_Exercise:_ Repeat each record below exactly, omitting whatever pictures appear in it.
+--
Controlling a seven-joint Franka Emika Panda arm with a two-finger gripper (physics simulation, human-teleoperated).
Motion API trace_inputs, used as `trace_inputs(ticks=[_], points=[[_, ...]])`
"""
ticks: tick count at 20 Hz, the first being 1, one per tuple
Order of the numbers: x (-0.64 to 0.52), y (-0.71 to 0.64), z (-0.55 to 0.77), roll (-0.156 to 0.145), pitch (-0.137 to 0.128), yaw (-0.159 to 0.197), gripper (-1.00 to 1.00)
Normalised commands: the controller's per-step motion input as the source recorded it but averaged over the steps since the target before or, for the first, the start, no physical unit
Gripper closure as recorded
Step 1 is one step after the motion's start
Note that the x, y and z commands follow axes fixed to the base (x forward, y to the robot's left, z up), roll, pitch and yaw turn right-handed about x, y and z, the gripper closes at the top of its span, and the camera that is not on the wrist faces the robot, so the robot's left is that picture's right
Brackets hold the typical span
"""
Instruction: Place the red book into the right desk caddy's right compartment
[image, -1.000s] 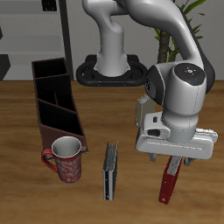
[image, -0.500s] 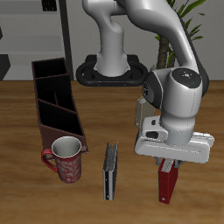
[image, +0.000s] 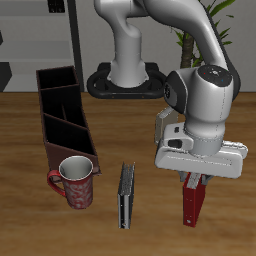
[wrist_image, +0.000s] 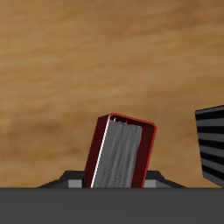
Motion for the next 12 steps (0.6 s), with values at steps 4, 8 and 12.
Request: trace_inputs(ticks=[4, 8, 12], points=[[-0.28, 0.03, 0.6, 0.042, -0.09, 0.023, 1.0], [-0.33, -0.08, 0.58, 0.016, -0.069, -0.007, 1.0], [-0.37, -0.14, 0.66, 0.007, -0.082, 0.007, 1.0]])
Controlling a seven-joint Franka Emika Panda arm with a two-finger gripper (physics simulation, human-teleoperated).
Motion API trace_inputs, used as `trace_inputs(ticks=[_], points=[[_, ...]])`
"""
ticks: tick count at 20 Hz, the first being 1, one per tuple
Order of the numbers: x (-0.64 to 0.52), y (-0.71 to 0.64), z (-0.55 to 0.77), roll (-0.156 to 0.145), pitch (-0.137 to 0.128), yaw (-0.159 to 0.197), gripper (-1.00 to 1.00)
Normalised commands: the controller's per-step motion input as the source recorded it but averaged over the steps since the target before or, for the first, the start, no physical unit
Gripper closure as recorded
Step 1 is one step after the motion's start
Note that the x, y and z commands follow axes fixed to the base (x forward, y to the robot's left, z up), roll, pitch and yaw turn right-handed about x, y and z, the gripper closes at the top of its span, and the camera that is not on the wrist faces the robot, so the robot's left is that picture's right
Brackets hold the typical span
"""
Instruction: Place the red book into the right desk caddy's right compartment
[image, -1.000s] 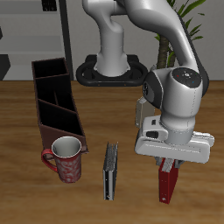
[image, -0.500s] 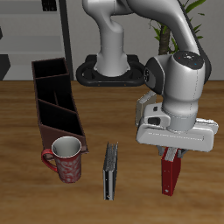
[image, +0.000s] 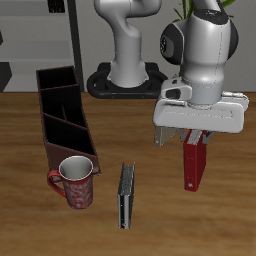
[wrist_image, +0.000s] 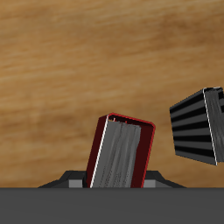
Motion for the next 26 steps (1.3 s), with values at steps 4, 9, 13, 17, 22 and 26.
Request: trace_inputs(ticks=[4, 9, 13, 17, 22, 26], points=[[-0.36, -0.21, 0.55, -0.012, -0.071, 0.01, 1.0], [-0.41, -0.27, 0.55, -0.025, -0.076, 0.018, 1.0], [-0.3, -0.21, 0.38, -0.004, -0.043, 0.016, 1.0], [-0.48, -0.24, 0.45, 0.01, -0.061, 0.024, 1.0], [-0.45, -0.33, 0.25, 0.008, 0.012, 0.022, 1.0], [-0.44, -0.43, 0.2, -0.042, 0.031, -0.019, 1.0]])
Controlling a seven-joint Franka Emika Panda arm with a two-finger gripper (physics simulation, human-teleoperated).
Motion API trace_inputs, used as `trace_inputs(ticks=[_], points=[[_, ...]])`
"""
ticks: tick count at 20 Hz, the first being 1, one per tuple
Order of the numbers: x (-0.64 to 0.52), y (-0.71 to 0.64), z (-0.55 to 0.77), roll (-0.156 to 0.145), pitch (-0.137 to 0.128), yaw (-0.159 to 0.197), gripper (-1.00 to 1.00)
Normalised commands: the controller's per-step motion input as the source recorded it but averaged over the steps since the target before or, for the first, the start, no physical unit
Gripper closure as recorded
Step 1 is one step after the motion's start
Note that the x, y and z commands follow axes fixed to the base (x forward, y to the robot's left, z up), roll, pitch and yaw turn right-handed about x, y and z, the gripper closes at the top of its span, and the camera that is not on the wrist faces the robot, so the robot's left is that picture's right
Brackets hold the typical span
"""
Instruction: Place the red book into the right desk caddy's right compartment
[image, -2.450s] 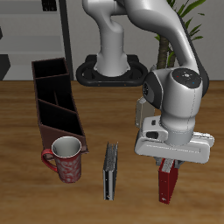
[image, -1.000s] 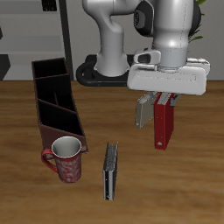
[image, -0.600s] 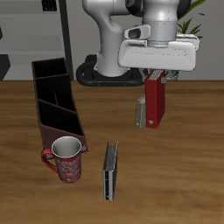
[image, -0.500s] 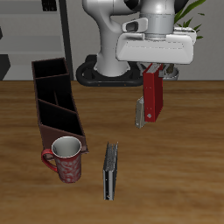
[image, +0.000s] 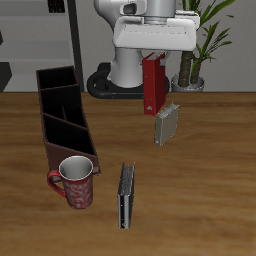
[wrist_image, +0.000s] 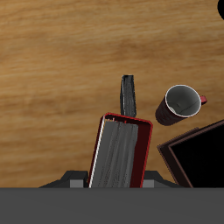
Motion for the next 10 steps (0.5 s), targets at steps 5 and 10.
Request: trace_inputs(ticks=[5, 10], points=[[-0.4, -0.36, 0.14, -0.047, -0.004, 0.014, 1.0], [-0.46, -0.36, 0.14, -0.038, -0.02, 0.024, 1.0]])
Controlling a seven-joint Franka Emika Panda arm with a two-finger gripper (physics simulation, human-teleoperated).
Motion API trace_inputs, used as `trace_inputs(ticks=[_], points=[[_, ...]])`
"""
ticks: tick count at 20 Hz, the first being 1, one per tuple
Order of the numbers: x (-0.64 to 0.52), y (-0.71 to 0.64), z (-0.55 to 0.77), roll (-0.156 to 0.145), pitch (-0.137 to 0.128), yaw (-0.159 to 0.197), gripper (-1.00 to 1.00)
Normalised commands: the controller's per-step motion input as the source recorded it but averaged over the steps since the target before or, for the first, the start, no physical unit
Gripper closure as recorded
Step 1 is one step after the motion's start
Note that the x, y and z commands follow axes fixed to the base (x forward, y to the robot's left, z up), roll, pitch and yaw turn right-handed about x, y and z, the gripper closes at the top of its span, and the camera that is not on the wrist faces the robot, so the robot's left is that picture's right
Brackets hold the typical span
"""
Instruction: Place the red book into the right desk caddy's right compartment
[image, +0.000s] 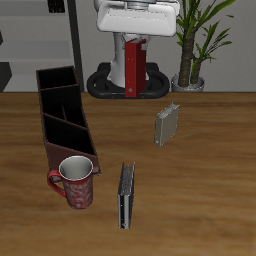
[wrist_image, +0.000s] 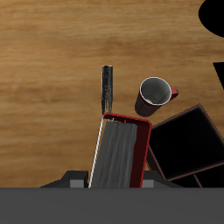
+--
_Answer space:_
Controlling a seven-joint Franka Emika Panda arm with a two-finger gripper (physics simulation, human-teleoperated).
Motion API trace_inputs, used as `trace_inputs(ticks=[_], points=[[_, ...]])`
"""
ticks: tick count at 20 Hz, the first being 1, one per tuple
Order of the numbers: x (-0.64 to 0.52), y (-0.71 to 0.64), z (-0.55 to 0.77), roll (-0.156 to 0.145), pitch (-0.137 to 0.128), yaw (-0.159 to 0.197), gripper (-1.00 to 1.00)
Normalised commands: the controller's per-step motion input as the source recorded it but averaged over the steps since the target before or, for the first, the start, no physical unit
Gripper closure as recorded
Step 1 is one step after the motion's start
Note that the x, y and z commands follow axes fixed to the base (x forward, y to the robot's left, z up), roll, pitch and yaw turn right-handed about x, y and z, the gripper closes at the top of its span, and the camera that is not on the wrist faces the robot, so the robot's left is that picture's right
Brackets hold the typical span
"""
Instruction: Place the red book into the right desk caddy's right compartment
[image, -1.000s] 
[image, -0.500s] 
[image, +0.000s] 
[wrist_image, +0.000s] 
Motion for the next 12 steps (0.6 s), with values at steps 4, 8 and 12.
Request: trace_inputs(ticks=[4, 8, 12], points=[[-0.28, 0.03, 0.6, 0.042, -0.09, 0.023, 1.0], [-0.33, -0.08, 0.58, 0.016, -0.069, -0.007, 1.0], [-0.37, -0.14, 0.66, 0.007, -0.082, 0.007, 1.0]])
Controlling a seven-joint Franka Emika Panda arm with a two-finger gripper (physics simulation, human-teleoperated).
Motion API trace_inputs, used as `trace_inputs(ticks=[_], points=[[_, ...]])`
"""
ticks: tick count at 20 Hz, the first being 1, one per tuple
Order of the numbers: x (-0.64 to 0.52), y (-0.71 to 0.64), z (-0.55 to 0.77), roll (-0.156 to 0.145), pitch (-0.137 to 0.128), yaw (-0.159 to 0.197), gripper (-1.00 to 1.00)
Normalised commands: the controller's per-step motion input as the source recorded it but averaged over the steps since the target before or, for the first, the start, no physical unit
Gripper closure as recorded
Step 1 is one step after the motion's start
Note that the x, y and z commands follow axes fixed to the base (x forward, y to the robot's left, z up), roll, pitch and yaw turn right-handed about x, y and z, the gripper closes at the top of its span, and the camera that is not on the wrist faces the robot, so the robot's left is that picture's right
Brackets hold the typical span
"""
Instruction: Place the red book into the right desk caddy's right compartment
[image, -1.000s] 
[image, -0.500s] 
[image, +0.000s] 
[wrist_image, +0.000s] 
Motion for the next 26 steps (1.3 s), with values at steps 4, 9, 13, 17, 22 and 26.
Request: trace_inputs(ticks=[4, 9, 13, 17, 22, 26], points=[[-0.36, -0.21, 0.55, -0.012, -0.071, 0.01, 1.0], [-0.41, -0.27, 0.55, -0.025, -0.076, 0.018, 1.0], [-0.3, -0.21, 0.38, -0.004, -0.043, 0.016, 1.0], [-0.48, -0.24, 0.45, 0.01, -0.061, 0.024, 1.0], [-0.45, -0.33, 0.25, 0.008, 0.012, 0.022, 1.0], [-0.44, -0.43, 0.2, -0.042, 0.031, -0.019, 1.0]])
Controlling a seven-joint Franka Emika Panda arm with a two-finger gripper (physics simulation, human-teleoperated).
Motion API trace_inputs, used as `trace_inputs(ticks=[_], points=[[_, ...]])`
"""
ticks: tick count at 20 Hz, the first being 1, one per tuple
Order of the numbers: x (-0.64 to 0.52), y (-0.71 to 0.64), z (-0.55 to 0.77), roll (-0.156 to 0.145), pitch (-0.137 to 0.128), yaw (-0.159 to 0.197), gripper (-1.00 to 1.00)
Normalised commands: the controller's per-step motion input as the source recorded it but averaged over the steps since the target before or, for the first, the start, no physical unit
Gripper closure as recorded
Step 1 is one step after the motion's start
Note that the x, y and z commands follow axes fixed to the base (x forward, y to the robot's left, z up), roll, pitch and yaw turn right-handed about x, y and z, the gripper closes at the top of its span, and the camera that is not on the wrist faces the robot, so the robot's left is that picture's right
Brackets hold the typical span
"""
Instruction: Place the red book into the right desk caddy's right compartment
[image, -2.450s] 
[image, -1.000s] 
[image, -0.600s] 
[image, -0.500s] 
[image, +0.000s] 
[wrist_image, +0.000s] 
Motion for the next 10 steps (0.5 s), targets at steps 5 and 10.
Request: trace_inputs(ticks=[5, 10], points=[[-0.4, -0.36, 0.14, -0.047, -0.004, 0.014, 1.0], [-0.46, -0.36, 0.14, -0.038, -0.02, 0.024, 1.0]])
Controlling a seven-joint Franka Emika Panda arm with a two-finger gripper (physics simulation, human-teleoperated).
Motion API trace_inputs, used as `trace_inputs(ticks=[_], points=[[_, ...]])`
"""
ticks: tick count at 20 Hz, the first being 1, one per tuple
Order of the numbers: x (-0.64 to 0.52), y (-0.71 to 0.64), z (-0.55 to 0.77), roll (-0.156 to 0.145), pitch (-0.137 to 0.128), yaw (-0.159 to 0.197), gripper (-1.00 to 1.00)
Normalised commands: the controller's per-step motion input as the source recorded it but averaged over the steps since the target before or, for the first, the start, no physical unit
Gripper closure as recorded
Step 1 is one step after the motion's start
Note that the x, y and z commands follow axes fixed to the base (x forward, y to the robot's left, z up), roll, pitch and yaw turn right-handed about x, y and z, the gripper closes at the top of its span, and the camera that is not on the wrist faces the robot, so the robot's left is that picture's right
Brackets hold the typical span
"""
Instruction: Place the red book into the right desk caddy's right compartment
[image, +0.000s] 
[wrist_image, +0.000s] 

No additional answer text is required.